Очертания строений и тени четки, двор пуст, дороги, должно быть, тоже. Калитка, наверное, заперта, но перебраться через изгородь проще простого.
Звонок в калитку. Слуга идет открывать. Входит белый мужчина с портфелем под мышкой. Калитка закрывается за ним. Слуга и белый мужчина минуют девушку, не видя ее. Мужчина идет к даме. Они о чем-то разговаривают. Дама распеленывает ребенка, показывает, снова закутывает в полотенце. Они уходят в дом. На веранде остается гореть свет. И вновь тихо.
Песня Баттамбанга, я засыпала иногда на спине огромного буйвола, наевшись горячего риса, который давала мне мать. Мать, враз отощавшая в гневе, испепеляет память.
Здесь петь в саду нельзя. За стенами, за изгородью из гибискуса, во все стороны ведет дорога. Вилла – вот она, с этой стороны. А с той еще какие-то строения стоят рядком, дверь, три окна, дверь, три окна. Смотри-ка, это школа. В Баттамбанге тоже была школа. Или не было ее в Баттамбанге. Она забыла. Там, позади строений, закрытые ворота, изгородь из гибискуса, стена, здесь, возле миски супа, бинт и пузырек с серой жидкостью.
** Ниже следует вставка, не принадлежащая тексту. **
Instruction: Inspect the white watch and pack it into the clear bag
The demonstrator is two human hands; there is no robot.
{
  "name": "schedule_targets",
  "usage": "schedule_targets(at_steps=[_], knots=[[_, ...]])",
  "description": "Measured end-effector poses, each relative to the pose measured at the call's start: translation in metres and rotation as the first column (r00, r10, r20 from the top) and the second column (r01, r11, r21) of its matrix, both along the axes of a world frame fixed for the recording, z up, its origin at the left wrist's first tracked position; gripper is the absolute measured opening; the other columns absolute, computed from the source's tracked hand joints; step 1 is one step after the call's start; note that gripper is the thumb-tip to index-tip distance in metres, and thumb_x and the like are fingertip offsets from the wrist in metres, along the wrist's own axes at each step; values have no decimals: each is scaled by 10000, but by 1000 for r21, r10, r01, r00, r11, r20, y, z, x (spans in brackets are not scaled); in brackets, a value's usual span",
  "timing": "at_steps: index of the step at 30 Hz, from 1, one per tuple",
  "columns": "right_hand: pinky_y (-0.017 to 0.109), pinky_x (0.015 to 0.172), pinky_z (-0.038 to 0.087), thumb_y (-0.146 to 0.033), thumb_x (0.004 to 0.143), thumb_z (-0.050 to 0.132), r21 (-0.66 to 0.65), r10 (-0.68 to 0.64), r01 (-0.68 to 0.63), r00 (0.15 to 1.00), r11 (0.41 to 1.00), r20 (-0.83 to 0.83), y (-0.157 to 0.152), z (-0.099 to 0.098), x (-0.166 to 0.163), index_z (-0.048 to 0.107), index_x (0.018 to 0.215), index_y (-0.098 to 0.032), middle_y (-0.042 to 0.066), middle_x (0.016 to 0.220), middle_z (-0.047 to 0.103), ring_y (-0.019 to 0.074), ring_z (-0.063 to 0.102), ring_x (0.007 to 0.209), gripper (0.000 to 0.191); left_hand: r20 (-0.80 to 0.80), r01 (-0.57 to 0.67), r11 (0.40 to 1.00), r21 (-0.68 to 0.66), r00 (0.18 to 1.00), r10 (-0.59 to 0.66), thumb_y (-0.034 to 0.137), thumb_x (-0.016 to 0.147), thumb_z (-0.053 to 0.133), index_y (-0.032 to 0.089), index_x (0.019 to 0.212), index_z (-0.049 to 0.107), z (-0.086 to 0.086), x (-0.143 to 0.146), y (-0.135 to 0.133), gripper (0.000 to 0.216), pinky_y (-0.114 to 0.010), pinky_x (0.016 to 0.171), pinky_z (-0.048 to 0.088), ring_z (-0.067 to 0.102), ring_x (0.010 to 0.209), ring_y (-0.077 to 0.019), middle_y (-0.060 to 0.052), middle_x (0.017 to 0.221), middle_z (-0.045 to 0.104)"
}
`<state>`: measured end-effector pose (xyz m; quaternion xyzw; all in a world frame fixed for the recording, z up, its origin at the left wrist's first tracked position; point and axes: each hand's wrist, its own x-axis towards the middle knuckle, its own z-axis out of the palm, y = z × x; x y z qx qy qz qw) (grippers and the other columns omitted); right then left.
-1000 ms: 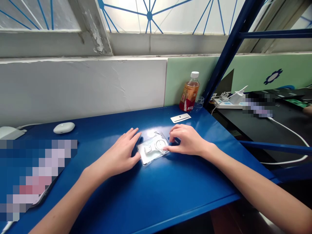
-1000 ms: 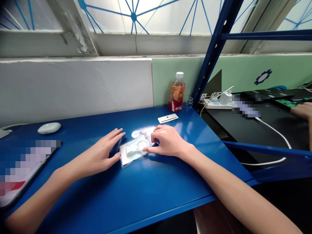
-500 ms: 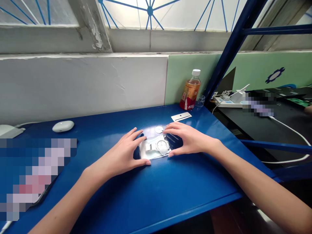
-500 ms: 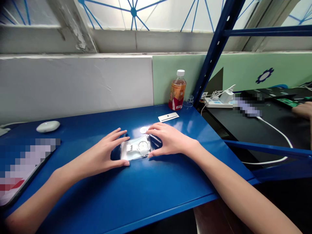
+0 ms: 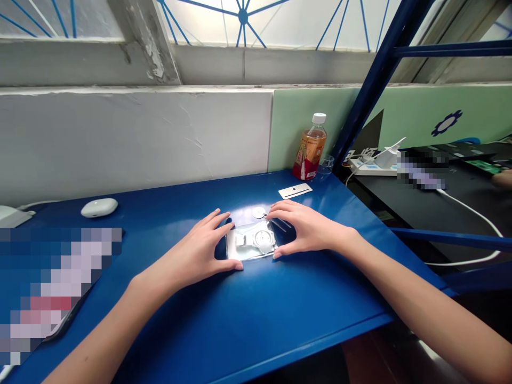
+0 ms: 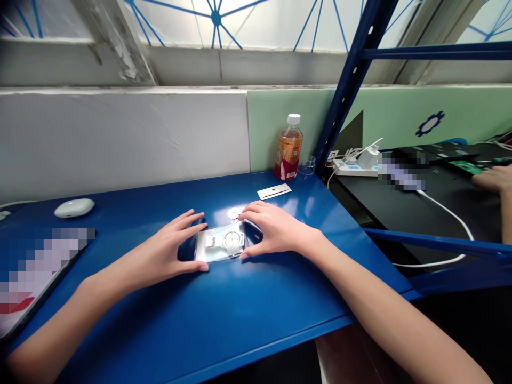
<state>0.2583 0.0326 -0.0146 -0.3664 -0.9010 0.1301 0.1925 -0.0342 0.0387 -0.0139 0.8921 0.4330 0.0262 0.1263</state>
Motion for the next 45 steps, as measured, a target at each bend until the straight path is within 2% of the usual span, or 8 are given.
schedule_targets(at_steps=[15, 21, 25, 30, 35, 41, 45], knots=[[499, 1055, 451, -599, 709, 774, 12, 20, -20, 1000, 1000, -11, 1, -5, 1, 610, 1290, -156, 180, 1324, 616, 346, 534, 1272, 749, 6, -22, 1000, -13, 1000, 22, 814, 721, 605, 144, 1409, 541, 3, 2, 0, 962, -557, 1125, 373, 242, 1476, -402, -169, 1562, 374], [477, 1064, 451, -608, 706, 774, 5, 5, -5, 1000, 1000, -2, 2, -6, 2, 625, 1265, -136, 183, 1336, 607, 340, 532, 1275, 747, 65, 74, 992, 100, 995, -80, 686, 805, 629, 164, 1420, 524, 2, 5, -6, 814, -500, 1118, 405, 401, 1408, -373, -149, 1525, 444], [483, 1052, 461, -587, 715, 775, -9, 8, -8, 1000, 1000, -9, 2, -5, 1, 632, 1253, -120, 193, 1327, 610, 340, 535, 1266, 727, 120, 86, 989, 122, 988, -100, 644, 860, 590, 183, 1455, 475, -4, 12, -10, 761, -482, 1107, 419, 473, 1359, -347, -141, 1493, 487], [493, 1054, 453, -555, 728, 776, -3, 12, -12, 1000, 1000, -19, 0, -4, 0, 631, 1271, -148, 188, 1329, 608, 345, 532, 1274, 694, 94, 66, 994, 82, 993, -74, 646, 908, 512, 143, 1511, 386, -13, 15, -8, 796, -526, 1171, 303, 293, 1468, -351, -161, 1579, 345], [483, 1059, 453, -550, 770, 739, 4, 12, -12, 1000, 1000, 14, -2, -2, -2, 614, 1286, -106, 209, 1337, 600, 348, 528, 1282, 692, 4, 54, 998, 35, 999, -54, 679, 926, 444, 147, 1555, 294, -13, 14, -7, 837, -559, 1193, 202, 122, 1507, -352, -153, 1627, 175], [510, 1069, 440, -577, 779, 719, 19, 24, -25, 999, 1000, 27, -2, -2, 0, 589, 1308, -89, 232, 1367, 577, 359, 509, 1303, 731, -31, 63, 997, 44, 998, -62, 649, 955, 410, 144, 1576, 216, -14, 14, -10, 824, -589, 1181, 204, 100, 1503, -364, -147, 1621, 183], [512, 1074, 436, -626, 740, 733, 24, 24, -25, 999, 999, 41, -1, -2, 3, 585, 1303, -102, 230, 1409, 540, 368, 476, 1337, 783, -24, 56, 997, 45, 998, -55, 689, 914, 462, 171, 1567, 263, -13, 8, -7, 857, -592, 1180, 191, 68, 1502, -382, -137, 1629, 140]])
Девушка пальцами выдавливает из раны червей, заливает серой жидкостью и перевязывает ногу. Несколько месяцев назад в санитарном пункте ей так лечили рану, тоже на ноге. Нога налита свинцом, особенно после остановок, но не болит. Девушка встает, смотрит на закрытые двери. Изнутри виллы доносятся голоса. Вернуться в Баттамбанг, увидеть ее, истощенную, свою мать. Она бьет детей. От нее задают стрекача по косогорам. Она кричит. Зовет их, чтобы раздать горячий рис. Ее глаза слезятся от дыма. Увидеть ее, прежде чем вырасту, хоть раз, прежде чем уйду и, быть может, умру, еще раз увидеть этот гнев.